Return all lines of the data in which the string "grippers" occurs.

------

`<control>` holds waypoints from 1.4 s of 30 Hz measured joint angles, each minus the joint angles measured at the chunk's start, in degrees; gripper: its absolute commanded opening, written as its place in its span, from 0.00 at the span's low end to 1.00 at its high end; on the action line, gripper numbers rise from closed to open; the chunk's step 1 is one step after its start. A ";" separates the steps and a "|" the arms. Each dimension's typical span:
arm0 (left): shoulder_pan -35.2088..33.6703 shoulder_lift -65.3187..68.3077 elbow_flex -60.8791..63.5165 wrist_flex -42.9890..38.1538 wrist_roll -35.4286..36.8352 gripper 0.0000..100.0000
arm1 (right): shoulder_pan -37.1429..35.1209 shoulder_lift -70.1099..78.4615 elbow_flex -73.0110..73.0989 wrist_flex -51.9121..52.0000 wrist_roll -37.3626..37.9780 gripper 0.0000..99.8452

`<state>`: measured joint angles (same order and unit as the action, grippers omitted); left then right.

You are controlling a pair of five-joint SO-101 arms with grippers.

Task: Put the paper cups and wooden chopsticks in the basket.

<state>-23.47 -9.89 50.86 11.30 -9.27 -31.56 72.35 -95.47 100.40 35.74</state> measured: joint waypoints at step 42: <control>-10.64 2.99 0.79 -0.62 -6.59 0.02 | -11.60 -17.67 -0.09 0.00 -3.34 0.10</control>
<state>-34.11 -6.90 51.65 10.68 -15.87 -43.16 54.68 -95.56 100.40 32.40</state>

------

## Solution to the exercise:
`<state>`: measured joint angles (same order and unit as the action, grippers omitted); left then right.
You are controlling a pair of five-joint SO-101 arms with grippers.

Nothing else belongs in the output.